(EXERCISE DIRECTIONS): Everything from the line containing "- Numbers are" through the line containing "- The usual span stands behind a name" in the listing below should be copied exactly, and nothing more.

(DATA FOR ANALYSIS):
= = =
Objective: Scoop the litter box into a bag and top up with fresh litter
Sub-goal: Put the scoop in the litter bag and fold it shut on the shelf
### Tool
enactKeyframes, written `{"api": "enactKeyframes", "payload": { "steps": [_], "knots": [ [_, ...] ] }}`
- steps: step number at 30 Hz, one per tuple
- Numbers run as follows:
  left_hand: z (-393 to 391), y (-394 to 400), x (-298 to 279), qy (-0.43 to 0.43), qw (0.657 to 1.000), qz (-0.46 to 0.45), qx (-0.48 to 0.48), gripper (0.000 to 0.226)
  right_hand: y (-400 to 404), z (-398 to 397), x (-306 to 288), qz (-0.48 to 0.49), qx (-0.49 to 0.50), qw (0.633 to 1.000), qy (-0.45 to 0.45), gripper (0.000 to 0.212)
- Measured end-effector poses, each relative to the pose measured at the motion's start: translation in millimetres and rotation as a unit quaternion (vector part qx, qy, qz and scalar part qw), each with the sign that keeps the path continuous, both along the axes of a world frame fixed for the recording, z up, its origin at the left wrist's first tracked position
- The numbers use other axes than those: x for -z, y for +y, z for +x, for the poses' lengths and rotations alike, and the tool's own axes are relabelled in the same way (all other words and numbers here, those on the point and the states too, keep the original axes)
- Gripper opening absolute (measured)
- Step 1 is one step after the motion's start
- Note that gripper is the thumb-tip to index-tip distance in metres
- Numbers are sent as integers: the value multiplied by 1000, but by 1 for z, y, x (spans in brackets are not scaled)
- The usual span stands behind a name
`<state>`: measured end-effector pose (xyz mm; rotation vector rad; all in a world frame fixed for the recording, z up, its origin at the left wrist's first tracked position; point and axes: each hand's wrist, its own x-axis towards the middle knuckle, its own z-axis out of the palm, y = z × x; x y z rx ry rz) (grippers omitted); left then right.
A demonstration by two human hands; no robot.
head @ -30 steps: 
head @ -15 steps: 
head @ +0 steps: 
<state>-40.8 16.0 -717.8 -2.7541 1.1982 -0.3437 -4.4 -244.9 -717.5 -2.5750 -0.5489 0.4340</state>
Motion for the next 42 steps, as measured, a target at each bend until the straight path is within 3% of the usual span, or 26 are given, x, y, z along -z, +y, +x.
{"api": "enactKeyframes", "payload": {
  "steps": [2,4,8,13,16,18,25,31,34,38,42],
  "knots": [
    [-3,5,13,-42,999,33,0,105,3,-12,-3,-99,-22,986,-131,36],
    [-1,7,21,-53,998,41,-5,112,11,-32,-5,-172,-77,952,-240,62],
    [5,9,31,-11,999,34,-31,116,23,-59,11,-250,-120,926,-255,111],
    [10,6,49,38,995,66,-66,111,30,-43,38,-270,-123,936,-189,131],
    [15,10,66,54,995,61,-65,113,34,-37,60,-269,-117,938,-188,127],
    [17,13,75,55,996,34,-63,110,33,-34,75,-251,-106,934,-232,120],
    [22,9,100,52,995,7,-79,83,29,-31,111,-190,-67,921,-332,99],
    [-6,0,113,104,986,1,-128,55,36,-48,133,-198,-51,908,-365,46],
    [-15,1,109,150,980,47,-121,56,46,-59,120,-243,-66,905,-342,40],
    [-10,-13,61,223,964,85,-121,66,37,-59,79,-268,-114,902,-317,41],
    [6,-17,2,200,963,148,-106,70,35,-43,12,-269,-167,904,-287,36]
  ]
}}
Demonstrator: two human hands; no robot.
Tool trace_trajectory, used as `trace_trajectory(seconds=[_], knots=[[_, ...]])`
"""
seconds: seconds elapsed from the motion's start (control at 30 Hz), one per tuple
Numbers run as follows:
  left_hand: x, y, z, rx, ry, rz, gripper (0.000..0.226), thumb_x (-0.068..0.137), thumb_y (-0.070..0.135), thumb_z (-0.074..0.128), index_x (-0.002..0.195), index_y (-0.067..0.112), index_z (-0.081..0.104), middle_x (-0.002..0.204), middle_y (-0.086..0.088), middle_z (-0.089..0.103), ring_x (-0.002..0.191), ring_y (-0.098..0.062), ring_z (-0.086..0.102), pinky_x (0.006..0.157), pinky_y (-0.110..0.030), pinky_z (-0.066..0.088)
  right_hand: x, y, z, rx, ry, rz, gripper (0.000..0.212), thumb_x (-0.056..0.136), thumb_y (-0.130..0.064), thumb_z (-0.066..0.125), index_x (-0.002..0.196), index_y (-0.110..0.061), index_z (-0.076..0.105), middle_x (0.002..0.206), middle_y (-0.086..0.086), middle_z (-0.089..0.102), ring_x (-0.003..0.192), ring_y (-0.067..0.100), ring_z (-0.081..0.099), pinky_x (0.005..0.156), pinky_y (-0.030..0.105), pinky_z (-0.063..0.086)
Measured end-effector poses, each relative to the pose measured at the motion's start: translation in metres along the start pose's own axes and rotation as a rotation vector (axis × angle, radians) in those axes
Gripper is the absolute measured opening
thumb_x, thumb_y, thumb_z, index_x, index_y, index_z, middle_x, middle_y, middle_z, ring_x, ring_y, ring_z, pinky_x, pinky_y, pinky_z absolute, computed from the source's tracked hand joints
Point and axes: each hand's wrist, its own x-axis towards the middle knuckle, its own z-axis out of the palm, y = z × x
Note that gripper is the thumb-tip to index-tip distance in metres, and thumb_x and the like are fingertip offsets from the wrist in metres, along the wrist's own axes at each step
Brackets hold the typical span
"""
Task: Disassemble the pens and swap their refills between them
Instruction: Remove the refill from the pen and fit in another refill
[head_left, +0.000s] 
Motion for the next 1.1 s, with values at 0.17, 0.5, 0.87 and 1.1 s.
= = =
(EXERCISE OUTPUT):
- Numbers are sent as integers: the value multiplied by 1000, but by 1 for z, y, x (spans in brackets are not scaled)
- The usual span stands behind a name

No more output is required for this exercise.